Reflecting on it, Harmon believes she was given the hardest work — the heaviest items and the aisles that needed a lot of restocking – almost as a test. Back then, Harmon said that society at large was skeptical of women in the workplace.

“Even though they were skeptical they gave me a chance. Sometimes it seemed like the owner of the time wanted to see if I would struggle with it, but I kept pushing and kept moving, no matter what happened,” she said. “But I pushed through. When Bernie Kenny took over, it was clear that they gave everyone a chance, and everyone has an opportunity.”

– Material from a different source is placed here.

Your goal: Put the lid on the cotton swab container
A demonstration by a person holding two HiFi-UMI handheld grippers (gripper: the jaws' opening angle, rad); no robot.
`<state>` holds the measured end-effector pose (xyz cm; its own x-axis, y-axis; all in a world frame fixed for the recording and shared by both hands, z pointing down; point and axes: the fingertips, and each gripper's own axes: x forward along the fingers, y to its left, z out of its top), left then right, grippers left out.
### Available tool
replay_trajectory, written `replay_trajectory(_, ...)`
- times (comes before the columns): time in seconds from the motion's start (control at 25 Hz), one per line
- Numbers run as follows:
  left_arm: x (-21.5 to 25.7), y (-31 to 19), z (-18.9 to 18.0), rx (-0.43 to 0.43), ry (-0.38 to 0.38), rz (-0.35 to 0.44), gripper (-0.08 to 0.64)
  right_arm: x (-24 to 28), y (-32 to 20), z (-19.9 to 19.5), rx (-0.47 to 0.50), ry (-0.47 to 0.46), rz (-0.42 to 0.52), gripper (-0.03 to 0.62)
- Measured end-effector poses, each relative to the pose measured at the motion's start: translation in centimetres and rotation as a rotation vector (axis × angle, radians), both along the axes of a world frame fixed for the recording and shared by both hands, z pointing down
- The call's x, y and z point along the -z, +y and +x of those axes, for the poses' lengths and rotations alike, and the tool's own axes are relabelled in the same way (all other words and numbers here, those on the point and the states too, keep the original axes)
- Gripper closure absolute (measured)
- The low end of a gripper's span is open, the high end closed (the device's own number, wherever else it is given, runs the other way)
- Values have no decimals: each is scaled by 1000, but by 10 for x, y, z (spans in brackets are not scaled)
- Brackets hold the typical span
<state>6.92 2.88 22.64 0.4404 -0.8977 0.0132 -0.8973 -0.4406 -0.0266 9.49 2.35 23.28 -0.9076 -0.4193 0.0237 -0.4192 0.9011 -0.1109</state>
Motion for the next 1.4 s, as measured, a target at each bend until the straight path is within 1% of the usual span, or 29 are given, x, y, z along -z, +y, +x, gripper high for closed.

Harmon, known for her patience, is often tasked with training new members of the team, and to this day, she says many people have worked their way up the ladder. Her manager started as a trainee. At first, he had some struggles, and it was unclear whether he would continue there. But Harmon offered to retrain him instead, and he took off from there.

What keeps Harmon on nights right now is the flexibility and the family atmosphere. Night shift, she said, is a “different breed” where everyone celebrates a coworker’s baby being born or checking up on someone if they’re having a sore back. But that culture also goes to the top of the company as well.

“It’s comfortable. When I walk through the door, I really feel like I’m at home with my people,” Harmon said. “The Kenny family is really family first and always flexible with whatever we need.”